Y mientras tanto, y antes de ocuparse en mandar a Mambrú a la guerra, podríamos quizás emprender otras luchas menos militarizadas contra asuntos que suman muchas más víctimas, cualquiera de ellos, que todas las habidas por el terrorismo en el país durante el último medio siglo.
Violencia doméstica o machista, como se prefiera, de 3.000 a 4.000 muertes en España en esos mismos años. Y en un orden muy diferente, pues no es comparable un asesinato con un accidente, los fallecidos en accidentes de circulación, que serán unos 100.000, si no más, en el mismo periodo. Como dato adicional, 1.125.000 fallecidos anuales, en el mundo, el año pasado. Y muertes en España por accidentes laborales, el año pasado, 500 personas. Multiplicando por los mismos 50 años, 25.000 personas, perdón, seres humanos.

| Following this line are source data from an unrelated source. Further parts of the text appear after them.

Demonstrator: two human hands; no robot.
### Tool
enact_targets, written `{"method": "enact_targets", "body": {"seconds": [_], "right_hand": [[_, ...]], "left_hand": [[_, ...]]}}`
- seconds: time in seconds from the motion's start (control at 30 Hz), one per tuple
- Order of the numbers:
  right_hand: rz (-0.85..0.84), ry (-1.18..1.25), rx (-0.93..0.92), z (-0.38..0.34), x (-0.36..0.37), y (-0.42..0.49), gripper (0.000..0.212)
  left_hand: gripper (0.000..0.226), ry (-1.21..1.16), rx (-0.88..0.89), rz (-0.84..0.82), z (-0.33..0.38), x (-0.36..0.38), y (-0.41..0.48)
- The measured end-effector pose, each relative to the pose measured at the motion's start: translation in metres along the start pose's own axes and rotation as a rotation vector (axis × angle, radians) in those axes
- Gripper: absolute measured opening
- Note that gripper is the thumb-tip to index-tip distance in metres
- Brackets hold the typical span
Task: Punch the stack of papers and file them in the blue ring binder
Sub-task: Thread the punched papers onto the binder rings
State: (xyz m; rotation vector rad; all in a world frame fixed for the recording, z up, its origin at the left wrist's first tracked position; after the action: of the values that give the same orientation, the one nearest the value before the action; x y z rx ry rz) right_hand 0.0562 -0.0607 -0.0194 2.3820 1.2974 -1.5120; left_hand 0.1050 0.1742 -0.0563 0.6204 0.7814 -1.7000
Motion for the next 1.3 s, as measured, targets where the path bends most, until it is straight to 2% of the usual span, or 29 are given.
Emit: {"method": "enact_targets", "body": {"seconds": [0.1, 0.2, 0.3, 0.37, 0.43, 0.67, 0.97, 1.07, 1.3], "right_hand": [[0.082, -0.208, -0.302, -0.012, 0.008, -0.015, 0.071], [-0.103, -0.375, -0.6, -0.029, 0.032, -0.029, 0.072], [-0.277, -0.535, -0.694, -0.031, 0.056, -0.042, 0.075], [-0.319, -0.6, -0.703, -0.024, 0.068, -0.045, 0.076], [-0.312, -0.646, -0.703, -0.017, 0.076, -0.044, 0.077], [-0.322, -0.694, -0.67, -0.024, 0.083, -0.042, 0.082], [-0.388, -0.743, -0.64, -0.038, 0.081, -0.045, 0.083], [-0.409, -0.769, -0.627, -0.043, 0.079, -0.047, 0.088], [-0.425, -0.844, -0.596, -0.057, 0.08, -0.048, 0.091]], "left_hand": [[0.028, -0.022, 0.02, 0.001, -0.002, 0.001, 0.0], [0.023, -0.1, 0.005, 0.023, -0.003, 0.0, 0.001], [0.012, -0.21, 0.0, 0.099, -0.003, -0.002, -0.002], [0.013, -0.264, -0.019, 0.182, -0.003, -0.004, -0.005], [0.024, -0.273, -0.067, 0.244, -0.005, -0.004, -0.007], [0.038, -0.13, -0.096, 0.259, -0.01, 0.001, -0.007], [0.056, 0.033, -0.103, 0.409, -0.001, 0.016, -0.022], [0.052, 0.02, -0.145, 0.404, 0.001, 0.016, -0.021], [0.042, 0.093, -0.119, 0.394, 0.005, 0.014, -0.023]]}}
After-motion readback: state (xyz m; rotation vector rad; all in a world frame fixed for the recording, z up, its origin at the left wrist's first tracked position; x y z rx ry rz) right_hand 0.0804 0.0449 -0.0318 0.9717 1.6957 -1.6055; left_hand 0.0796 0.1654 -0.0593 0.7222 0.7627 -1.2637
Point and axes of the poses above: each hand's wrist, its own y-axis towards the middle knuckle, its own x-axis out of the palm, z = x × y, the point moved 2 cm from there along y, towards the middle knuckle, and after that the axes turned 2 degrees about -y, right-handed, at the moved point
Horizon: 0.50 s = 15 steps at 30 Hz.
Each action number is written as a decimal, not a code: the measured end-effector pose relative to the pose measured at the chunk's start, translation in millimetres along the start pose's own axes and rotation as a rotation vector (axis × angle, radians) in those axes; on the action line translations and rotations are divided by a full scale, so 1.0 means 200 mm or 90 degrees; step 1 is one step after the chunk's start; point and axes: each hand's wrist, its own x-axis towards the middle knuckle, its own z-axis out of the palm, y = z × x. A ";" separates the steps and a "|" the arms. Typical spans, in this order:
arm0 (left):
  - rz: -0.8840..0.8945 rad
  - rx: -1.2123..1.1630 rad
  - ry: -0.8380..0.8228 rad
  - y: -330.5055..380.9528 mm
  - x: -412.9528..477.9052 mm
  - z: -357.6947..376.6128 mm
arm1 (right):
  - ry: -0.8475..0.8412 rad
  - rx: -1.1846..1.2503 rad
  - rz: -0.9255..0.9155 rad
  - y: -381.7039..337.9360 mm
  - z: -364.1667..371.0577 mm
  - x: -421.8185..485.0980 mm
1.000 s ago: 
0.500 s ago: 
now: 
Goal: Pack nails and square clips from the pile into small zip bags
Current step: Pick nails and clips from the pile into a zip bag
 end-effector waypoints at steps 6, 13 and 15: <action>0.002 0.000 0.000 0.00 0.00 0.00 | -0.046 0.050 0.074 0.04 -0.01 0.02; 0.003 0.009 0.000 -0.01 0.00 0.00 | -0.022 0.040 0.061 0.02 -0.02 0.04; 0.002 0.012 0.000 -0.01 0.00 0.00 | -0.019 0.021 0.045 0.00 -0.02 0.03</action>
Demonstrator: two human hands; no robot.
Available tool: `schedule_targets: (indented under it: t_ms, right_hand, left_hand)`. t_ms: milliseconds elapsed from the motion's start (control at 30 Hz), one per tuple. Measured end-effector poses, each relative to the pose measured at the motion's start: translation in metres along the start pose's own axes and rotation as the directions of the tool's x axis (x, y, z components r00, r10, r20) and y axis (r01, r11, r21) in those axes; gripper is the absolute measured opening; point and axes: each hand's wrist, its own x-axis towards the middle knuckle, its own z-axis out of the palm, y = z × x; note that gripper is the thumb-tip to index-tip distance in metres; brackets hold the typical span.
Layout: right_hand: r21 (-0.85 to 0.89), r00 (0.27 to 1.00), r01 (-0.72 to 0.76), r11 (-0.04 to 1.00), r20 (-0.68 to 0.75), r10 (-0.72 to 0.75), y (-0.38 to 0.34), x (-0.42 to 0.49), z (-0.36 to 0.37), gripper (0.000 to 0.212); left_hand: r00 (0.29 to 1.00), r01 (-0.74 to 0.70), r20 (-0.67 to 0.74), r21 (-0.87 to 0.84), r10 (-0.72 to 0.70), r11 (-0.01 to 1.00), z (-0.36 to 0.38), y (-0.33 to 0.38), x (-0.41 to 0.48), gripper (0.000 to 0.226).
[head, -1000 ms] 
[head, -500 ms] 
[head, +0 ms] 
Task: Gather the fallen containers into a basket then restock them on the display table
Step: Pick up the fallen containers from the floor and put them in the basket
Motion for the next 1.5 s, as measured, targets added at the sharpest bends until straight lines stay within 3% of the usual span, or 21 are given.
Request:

Todos ellos números en las que no he tenido en cuenta las cifras de fallecimientos anuales de décadas atrás, muy superiores a las actuales, y que elevan cualquiera de estas cuentas a más del doble, en ocasiones, el triple.
Así que dará asco, desde luego, sacar la calculadora para multiplicar y dividir por seres humanos, que no peras por manzanas, pero no, hechas las cuentas, definitivamente no le tengo miedo al terrorismo, si he de compararlo con una guerra, si he de compararlo con otras lacras.
Pero a la guerra, y a la guerra inútil y para nada, ni digamos, a eso, sí que habría que tenerle miedo y hacer todo lo que esté al alcance para evitarlo.